Earth Day is an annual event celebrated on April 22nd to demonstrate support for environmental protection. The video uses the occasion of Earth Day to highlight the importance of sustainable practices and the role of technology in advocating for the sustainability of our planet. It serves as a backdrop for discussing projects like Samba that contribute to environmental conservation.

💡Code Spaces

GitHub Codespaces is a cloud-based development environment that allows developers to write, build, and test code from anywhere. In the script, it is mentioned as a tool that Mona, a developer in the video, uses to set up an on-demand development environment, eliminating the need to manage local dependencies and allowing her to focus on coding.

💡Automated Testing

Automated testing involves the use of software to execute tests on applications to determine their correctness, performance, and other attributes. The video discusses how GitHub Actions can be used to set up automated testing, which is crucial for ensuring the quality and reliability of the code being developed, particularly in the context of complex projects.

💡Secret Scanning

Secret scanning is a security feature that helps prevent the accidental exposure of sensitive information, such as passwords or API keys, in a codebase. The video mentions the use of GitHub's secret scanning as a part of devops governance practices to maintain the security of the code and protect against potential vulnerabilities.

💡For Good First Issue

For Good First Issue is a tool that helps developers, especially beginners, to find and contribute to open-source projects by addressing open issues. The video showcases this tool as a way to engage with the community and contribute to digital public goods, like Project Samba, thereby promoting a culture of collaboration and sustainable development.

Highlights

GitHub is more than just a code repository; it can streamline the entire development lifecycle with tools like GitHub Projects, GitHub Codespaces, GitHub Copilot, and GitHub Actions.

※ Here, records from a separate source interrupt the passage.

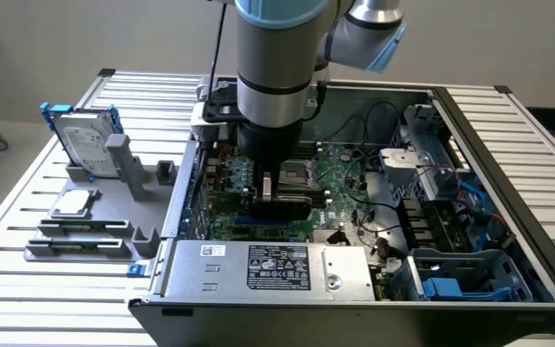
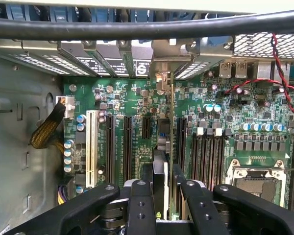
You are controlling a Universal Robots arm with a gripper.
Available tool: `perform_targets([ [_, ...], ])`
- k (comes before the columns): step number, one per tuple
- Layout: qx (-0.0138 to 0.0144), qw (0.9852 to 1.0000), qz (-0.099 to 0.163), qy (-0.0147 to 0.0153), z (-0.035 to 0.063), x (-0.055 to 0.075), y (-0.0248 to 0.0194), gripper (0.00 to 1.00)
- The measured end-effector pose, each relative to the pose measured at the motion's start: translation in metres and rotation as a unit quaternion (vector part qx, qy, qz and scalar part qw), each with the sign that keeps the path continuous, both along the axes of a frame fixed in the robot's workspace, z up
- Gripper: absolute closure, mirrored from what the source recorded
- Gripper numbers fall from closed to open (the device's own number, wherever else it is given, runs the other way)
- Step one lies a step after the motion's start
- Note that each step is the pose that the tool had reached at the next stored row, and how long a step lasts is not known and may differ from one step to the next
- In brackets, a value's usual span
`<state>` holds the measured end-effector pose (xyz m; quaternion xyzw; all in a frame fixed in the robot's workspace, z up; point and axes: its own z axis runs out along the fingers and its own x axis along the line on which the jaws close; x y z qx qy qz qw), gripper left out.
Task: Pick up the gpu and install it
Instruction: 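Insert the gpu into the slot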
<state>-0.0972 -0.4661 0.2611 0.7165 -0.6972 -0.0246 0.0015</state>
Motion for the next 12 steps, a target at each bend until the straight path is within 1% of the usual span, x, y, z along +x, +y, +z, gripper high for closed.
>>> perform_targets([
  [6,0.0,1.0,0.0,0.0007,0.0003,-0.0003,-0.0001,0.74],
  [12,0.0,1.0,0.0,0.0023,0.0004,-0.0006,-0.0006,0.74],
])
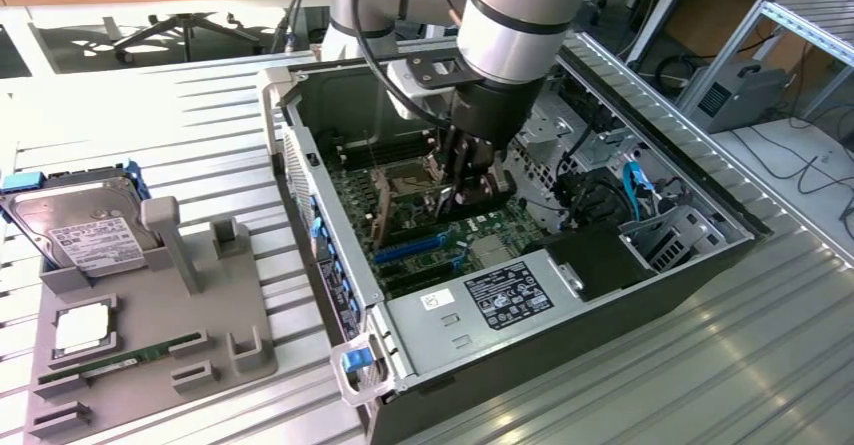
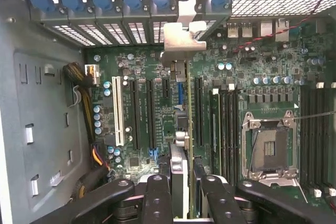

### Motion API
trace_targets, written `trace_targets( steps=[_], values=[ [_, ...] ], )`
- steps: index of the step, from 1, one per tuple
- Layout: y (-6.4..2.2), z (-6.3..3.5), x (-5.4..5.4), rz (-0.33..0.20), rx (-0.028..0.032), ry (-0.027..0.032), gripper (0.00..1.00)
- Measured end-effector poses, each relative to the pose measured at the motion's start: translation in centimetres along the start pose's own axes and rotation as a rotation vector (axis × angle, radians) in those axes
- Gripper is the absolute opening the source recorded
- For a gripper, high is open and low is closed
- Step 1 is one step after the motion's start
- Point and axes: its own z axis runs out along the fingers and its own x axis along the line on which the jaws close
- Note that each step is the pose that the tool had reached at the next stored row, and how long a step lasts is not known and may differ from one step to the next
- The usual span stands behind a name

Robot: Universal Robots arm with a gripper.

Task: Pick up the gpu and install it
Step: 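Insert the gpu into the slot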

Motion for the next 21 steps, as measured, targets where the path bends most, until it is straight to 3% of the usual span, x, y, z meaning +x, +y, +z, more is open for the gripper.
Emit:
trace_targets(
  steps=[1,2,3,4,6,8,17,18,20,21],
  values=[
    [0.04,0.48,-1.01,0.0,0.0006,0.0139,0.27],
    [0.05,0.54,-1.06,0.0,0.0007,0.0169,0.27],
    [0.05,0.54,-1.06,0.0,0.0013,0.0168,0.27],
    [0.05,0.57,-1.06,0.0,0.0154,0.0162,0.27],
    [0.05,0.59,-1.06,-0.001,0.0308,0.0155,0.27],
    [0.04,0.61,-1.06,-0.001,0.0373,0.0151,0.27],
    [0.08,0.61,-1.06,-0.001,0.0375,0.0162,0.27],
    [0.11,0.62,-1.06,-0.001,0.0377,0.0197,0.27],
    [0.16,0.62,-1.05,-0.001,0.0388,0.0371,0.27],
    [0.18,0.63,-1.05,-0.001,0.0392,0.0419,0.27]
  ],
)
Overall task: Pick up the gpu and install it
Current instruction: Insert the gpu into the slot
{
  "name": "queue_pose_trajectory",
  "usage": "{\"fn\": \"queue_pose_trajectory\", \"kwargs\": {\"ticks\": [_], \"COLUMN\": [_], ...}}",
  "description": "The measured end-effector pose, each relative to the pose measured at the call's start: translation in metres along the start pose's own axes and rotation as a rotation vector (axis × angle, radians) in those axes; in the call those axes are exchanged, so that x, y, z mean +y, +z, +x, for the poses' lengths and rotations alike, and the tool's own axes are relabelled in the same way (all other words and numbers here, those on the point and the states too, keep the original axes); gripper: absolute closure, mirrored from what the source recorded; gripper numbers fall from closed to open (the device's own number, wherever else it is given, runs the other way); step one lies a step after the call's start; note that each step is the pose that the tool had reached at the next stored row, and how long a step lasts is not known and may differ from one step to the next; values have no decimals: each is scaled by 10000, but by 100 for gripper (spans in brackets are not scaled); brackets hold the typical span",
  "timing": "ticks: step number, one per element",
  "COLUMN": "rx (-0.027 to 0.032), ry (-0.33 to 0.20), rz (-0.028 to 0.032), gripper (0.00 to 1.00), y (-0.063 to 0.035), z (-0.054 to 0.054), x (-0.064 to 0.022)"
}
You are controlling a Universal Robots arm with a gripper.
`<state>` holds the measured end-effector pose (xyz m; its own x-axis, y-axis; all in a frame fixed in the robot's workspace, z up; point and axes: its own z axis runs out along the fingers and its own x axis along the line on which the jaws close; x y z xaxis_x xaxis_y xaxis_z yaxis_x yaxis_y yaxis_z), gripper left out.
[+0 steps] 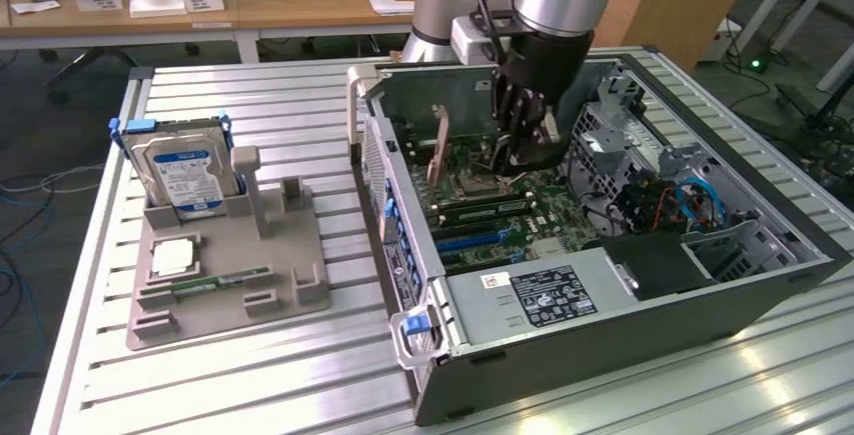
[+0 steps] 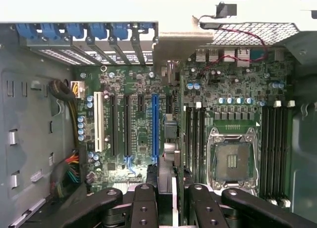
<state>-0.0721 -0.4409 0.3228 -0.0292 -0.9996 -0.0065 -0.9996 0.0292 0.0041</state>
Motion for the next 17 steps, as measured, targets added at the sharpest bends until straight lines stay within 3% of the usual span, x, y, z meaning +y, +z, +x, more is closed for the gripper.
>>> {"fn": "queue_pose_trajectory", "kwargs": {"ticks": [17], "rx": [57], "ry": [118], "rz": [-25], "gripper": [72], "y": [194], "z": [1], "x": [2]}}
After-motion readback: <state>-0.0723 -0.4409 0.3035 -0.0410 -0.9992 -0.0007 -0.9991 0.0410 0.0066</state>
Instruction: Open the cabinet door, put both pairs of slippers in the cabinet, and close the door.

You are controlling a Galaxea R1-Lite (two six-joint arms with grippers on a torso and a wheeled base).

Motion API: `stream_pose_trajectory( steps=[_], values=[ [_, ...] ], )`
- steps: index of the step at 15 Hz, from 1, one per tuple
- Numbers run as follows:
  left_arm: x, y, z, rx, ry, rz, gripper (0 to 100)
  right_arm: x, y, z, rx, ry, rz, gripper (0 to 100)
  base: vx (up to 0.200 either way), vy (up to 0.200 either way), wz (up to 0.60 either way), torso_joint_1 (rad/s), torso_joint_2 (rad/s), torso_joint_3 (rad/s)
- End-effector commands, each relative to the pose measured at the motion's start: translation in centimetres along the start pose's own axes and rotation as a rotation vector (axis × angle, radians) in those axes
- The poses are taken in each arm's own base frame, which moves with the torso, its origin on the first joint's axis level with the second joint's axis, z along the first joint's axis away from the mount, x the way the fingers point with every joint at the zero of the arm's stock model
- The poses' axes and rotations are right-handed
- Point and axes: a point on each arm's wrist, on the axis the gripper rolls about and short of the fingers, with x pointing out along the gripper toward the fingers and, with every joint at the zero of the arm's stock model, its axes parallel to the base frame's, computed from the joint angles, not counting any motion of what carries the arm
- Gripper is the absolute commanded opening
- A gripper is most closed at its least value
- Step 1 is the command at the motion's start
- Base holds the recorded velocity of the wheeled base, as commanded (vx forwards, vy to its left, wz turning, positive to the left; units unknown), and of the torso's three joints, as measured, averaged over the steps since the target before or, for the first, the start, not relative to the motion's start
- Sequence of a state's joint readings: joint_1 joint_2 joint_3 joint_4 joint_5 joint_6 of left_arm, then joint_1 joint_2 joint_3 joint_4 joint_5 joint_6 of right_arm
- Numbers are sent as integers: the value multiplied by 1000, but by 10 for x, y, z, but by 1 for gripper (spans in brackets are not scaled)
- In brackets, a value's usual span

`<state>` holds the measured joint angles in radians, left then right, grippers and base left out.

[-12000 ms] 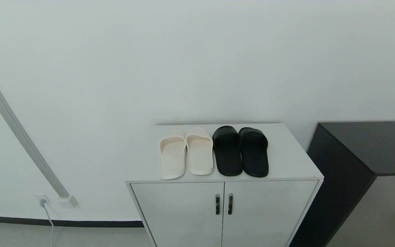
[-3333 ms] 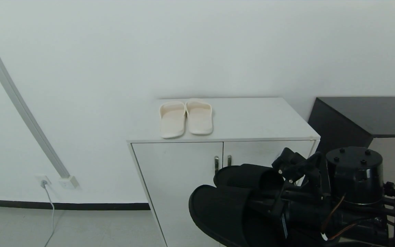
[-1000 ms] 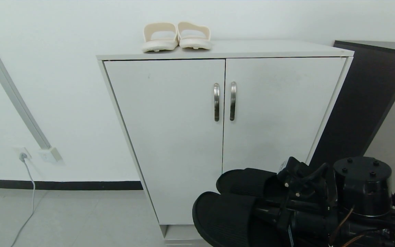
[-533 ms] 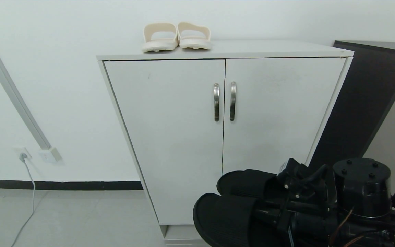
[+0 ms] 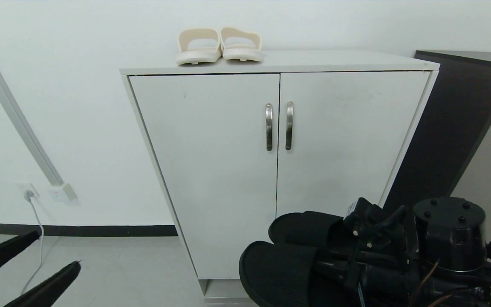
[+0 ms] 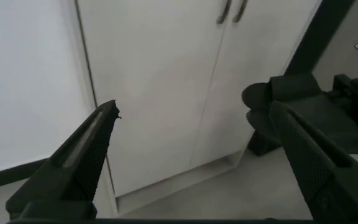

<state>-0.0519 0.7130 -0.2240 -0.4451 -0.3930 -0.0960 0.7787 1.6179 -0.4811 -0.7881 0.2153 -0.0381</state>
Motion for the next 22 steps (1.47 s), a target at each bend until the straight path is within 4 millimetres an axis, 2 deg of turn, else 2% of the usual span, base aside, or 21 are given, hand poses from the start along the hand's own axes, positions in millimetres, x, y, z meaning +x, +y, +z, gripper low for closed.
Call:
stream_pose_trajectory(
  steps=[1,7,9,10,13,18,22],
  values=[
    [43,8,7,-35,97,-104,100,1,3,-1,-3,3,12,0,0,0,0,0,0,0],
    [84,-19,52,-92,65,-337,100,0,4,0,-3,2,17,0,0,0,0,0,0,0],
    [95,-24,56,-98,75,-361,100,0,4,-1,-4,3,14,0,0,0,0,0,0,0],
    [108,-30,60,-112,87,-374,100,-1,5,-2,-5,5,16,0,0,0,0,0,0,0],
    [131,-47,69,-120,69,-447,100,1,4,-2,0,11,15,0,0,0,0,0,0,0],
    [190,-86,87,-161,62,-510,100,-1,4,-1,-3,3,13,0,0,0,0,0,0,0],
    [229,-100,89,-160,61,-537,100,-2,3,1,-7,-21,9,0,0,0,0,0,0,0]
  ],
)
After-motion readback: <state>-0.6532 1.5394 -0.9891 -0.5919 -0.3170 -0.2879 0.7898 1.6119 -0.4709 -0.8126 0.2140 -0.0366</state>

Mona, a developer in the story, uses GitHub's customizable features to manage tasks and track work iterations efficiently.

GitHub's Earth Day Celebration focuses on environmental protection and promoting sustainable practices globally.

Project SVA, introduced during the celebration, is an innovative tool that uses Python, machine learning, and computer vision to automate video data analysis.

Ricardo Miron, CTO at the Digital Public Goods Alliance, discusses the importance of open-source technology in achieving sustainable development goals.

Digital Public Goods (DPGs) are a special category of open-source that includes software, AI models, open datasets, and content collections, designed to adhere to the UN's principles.

The DPG standard consists of nine indicators or criteria that any solution must meet to be recognized as a digital public good.

The Digital Public Goods Alliance has over 40 members and 160 DPGs, working to increase the sustainability and desirability of these goods.

Katie Wetstone from Driven Data explains how Project Zamba automates the analysis of camera trap videos to support conservation efforts.

Zamba uses pre-trained models to detect different animal species and can be customized for specific ecosystems.

The tool can estimate the distance between a camera and an animal, crucial for population size estimation.

Zamba's web application allows non-programmers to use the tool through a user-friendly interface without writing code.

Contributions to Zamba and other digital public goods can be made through campaigns and projects run by the Digital Public Goods Alliance in collaboration with GitHub.

The 'For Good First Issue' tool by GitHub helps developers, especially beginners, to contribute to open-source projects by highlighting suitable issues.

Zamba's development was inspired by a need expressed by conservationists for an automated tool to process extensive camera trap footage.

The tool optimizes video analysis by selecting key frames from hours of footage, making the process more efficient and less computationally expensive.

Zamba's technical approach uses a combination of models, including Mega detector and YOLO X, to identify and analyze animal movements in videos.

The project encourages community contributions and has a 'good first issue' tag on GitHub to help newcomers start contributing.